Set each line of the records down again exactly, please.
╭──
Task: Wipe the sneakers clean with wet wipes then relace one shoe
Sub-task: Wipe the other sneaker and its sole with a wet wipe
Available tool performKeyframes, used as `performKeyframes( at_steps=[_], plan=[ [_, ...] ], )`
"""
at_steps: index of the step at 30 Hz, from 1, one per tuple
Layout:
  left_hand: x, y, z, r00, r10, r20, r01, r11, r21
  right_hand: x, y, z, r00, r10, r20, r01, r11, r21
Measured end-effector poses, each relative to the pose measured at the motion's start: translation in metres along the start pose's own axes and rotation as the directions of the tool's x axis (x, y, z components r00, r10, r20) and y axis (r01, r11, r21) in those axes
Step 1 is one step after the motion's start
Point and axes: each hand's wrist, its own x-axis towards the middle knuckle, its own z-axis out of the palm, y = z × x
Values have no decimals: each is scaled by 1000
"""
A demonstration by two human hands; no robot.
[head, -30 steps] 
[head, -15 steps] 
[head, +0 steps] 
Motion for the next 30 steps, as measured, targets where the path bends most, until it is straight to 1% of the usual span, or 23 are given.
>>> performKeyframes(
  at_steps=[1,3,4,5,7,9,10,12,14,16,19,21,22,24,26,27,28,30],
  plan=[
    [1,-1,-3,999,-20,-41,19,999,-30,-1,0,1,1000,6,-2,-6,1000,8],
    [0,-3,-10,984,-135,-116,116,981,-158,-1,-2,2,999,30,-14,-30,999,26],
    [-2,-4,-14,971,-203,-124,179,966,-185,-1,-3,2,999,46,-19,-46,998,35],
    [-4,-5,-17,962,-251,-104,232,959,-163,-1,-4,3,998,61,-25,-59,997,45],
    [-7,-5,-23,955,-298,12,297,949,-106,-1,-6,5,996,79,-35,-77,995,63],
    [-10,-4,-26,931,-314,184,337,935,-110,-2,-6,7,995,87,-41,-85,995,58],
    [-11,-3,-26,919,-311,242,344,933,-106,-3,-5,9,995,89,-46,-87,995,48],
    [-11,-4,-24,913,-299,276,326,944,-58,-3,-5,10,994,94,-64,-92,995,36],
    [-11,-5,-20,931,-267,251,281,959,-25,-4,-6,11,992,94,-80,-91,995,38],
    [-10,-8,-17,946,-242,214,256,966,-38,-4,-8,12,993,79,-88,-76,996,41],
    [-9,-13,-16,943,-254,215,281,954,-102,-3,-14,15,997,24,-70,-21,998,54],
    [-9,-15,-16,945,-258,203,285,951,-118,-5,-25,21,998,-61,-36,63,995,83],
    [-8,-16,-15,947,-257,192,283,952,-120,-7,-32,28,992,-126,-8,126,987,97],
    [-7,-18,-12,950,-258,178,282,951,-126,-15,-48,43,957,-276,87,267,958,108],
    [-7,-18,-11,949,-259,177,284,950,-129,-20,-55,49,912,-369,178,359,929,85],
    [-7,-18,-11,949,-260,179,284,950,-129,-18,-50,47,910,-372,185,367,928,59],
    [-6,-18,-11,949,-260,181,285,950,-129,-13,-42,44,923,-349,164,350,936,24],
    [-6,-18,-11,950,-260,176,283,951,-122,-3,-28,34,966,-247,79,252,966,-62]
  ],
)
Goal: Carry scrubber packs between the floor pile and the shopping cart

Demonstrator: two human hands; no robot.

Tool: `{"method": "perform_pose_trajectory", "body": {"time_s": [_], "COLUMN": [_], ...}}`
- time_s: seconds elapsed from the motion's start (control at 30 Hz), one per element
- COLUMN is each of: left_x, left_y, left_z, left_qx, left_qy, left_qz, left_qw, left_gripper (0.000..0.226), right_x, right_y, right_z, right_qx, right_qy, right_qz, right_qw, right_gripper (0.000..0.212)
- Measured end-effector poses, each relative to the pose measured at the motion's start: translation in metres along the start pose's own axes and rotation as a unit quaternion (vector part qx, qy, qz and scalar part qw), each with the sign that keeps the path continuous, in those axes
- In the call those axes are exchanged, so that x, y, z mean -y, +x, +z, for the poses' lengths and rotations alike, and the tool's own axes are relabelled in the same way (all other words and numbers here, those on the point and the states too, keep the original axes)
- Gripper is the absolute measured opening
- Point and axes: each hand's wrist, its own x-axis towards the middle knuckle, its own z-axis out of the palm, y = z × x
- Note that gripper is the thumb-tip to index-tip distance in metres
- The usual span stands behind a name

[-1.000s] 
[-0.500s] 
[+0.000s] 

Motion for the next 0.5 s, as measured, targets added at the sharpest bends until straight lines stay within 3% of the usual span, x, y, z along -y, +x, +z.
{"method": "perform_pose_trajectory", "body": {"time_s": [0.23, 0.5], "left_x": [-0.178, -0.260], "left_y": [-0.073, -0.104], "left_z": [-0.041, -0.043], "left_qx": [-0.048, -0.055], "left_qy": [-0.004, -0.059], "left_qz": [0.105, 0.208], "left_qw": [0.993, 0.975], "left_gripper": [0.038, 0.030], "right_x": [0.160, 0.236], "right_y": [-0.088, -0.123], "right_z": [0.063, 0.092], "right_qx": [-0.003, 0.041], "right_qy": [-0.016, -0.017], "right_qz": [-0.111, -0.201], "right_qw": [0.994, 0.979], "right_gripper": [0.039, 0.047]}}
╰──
▸ **Solved problem**
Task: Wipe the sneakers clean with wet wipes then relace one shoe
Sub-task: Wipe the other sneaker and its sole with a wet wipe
Available tool performKeyframes, used as `performKeyframes( at_steps=[_], plan=[ [_, ...] ], )`
"""
at_steps: index of the step at 30 Hz, from 1, one per tuple
Layout:
  left_hand: x, y, z, r00, r10, r20, r01, r11, r21
  right_hand: x, y, z, r00, r10, r20, r01, r11, r21
Measured end-effector poses, each relative to the pose measured at the motion's start: translation in metres along the start pose's own axes and rotation as the directions of the tool's x axis (x, y, z components r00, r10, r20) and y axis (r01, r11, r21) in those axes
Step 1 is one step after the motion's start
Point and axes: each hand's wrist, its own x-axis towards the middle knuckle, its own z-axis out of the palm, y = z × x
Values have no decimals: each is scaled by 1000
"""
A demonstration by two human hands; no robot.
[head, -30 steps] 
[head, -15 steps] 
[head, +0 steps] 
Motion for the next 30 steps, as measured, targets where the path bends most, until it is straight to 1% of the usual span, or 23 are given.
>>> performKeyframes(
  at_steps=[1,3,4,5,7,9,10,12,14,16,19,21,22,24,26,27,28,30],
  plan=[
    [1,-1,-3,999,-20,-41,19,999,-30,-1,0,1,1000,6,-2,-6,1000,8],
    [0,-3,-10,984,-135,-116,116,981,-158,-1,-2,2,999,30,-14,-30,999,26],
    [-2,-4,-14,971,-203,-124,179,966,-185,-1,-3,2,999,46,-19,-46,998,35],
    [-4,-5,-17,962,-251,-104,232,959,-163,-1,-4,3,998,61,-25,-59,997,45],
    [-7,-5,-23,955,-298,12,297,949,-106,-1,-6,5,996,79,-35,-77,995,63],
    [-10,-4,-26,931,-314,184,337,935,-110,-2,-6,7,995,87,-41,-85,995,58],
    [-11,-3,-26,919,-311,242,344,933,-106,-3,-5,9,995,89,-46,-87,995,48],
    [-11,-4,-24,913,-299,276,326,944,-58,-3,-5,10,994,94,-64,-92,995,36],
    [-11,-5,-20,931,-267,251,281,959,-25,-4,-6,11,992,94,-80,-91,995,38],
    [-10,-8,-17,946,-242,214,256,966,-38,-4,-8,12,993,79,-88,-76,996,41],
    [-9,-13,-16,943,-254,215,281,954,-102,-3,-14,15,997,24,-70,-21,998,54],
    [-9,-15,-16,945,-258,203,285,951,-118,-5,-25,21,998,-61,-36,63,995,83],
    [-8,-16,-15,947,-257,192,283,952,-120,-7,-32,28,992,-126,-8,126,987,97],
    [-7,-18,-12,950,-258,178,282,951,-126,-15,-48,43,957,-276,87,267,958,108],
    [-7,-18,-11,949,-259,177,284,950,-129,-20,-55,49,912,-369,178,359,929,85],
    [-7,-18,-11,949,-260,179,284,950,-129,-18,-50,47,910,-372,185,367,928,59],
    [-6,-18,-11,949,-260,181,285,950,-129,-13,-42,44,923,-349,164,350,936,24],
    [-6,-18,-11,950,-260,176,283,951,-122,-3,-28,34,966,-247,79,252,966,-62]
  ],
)
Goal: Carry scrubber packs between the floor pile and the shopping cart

Demonstrator: two human hands; no robot.

Tool: `{"method": "perform_pose_trajectory", "body": {"time_s": [_], "COLUMN": [_], ...}}`
- time_s: seconds elapsed from the motion's start (control at 30 Hz), one per element
- COLUMN is each of: left_x, left_y, left_z, left_qx, left_qy, left_qz, left_qw, left_gripper (0.000..0.226), right_x, right_y, right_z, right_qx, right_qy, right_qz, right_qw, right_gripper (0.000..0.212)
- Measured end-effector poses, each relative to the pose measured at the motion's start: translation in metres along the start pose's own axes and rotation as a unit quaternion (vector part qx, qy, qz and scalar part qw), each with the sign that keeps the path continuous, in those axes
- In the call those axes are exchanged, so that x, y, z mean -y, +x, +z, for the poses' lengths and rotations alike, and the tool's own axes are relabelled in the same way (all other words and numbers here, those on the point and the states too, keep the original axes)
- Gripper is the absolute measured opening
- Point and axes: each hand's wrist, its own x-axis towards the middle knuckle, its own z-axis out of the palm, y = z × x
- Note that gripper is the thumb-tip to index-tip distance in metres
- The usual span stands behind a name

[-1.000s] 
[-0.500s] 
[+0.000s] 

Motion for the next 0.5 s, as measured, targets added at the sharpest bends until straight lines stay within 3% of the usual span, x, y, z along -y, +x, +z.
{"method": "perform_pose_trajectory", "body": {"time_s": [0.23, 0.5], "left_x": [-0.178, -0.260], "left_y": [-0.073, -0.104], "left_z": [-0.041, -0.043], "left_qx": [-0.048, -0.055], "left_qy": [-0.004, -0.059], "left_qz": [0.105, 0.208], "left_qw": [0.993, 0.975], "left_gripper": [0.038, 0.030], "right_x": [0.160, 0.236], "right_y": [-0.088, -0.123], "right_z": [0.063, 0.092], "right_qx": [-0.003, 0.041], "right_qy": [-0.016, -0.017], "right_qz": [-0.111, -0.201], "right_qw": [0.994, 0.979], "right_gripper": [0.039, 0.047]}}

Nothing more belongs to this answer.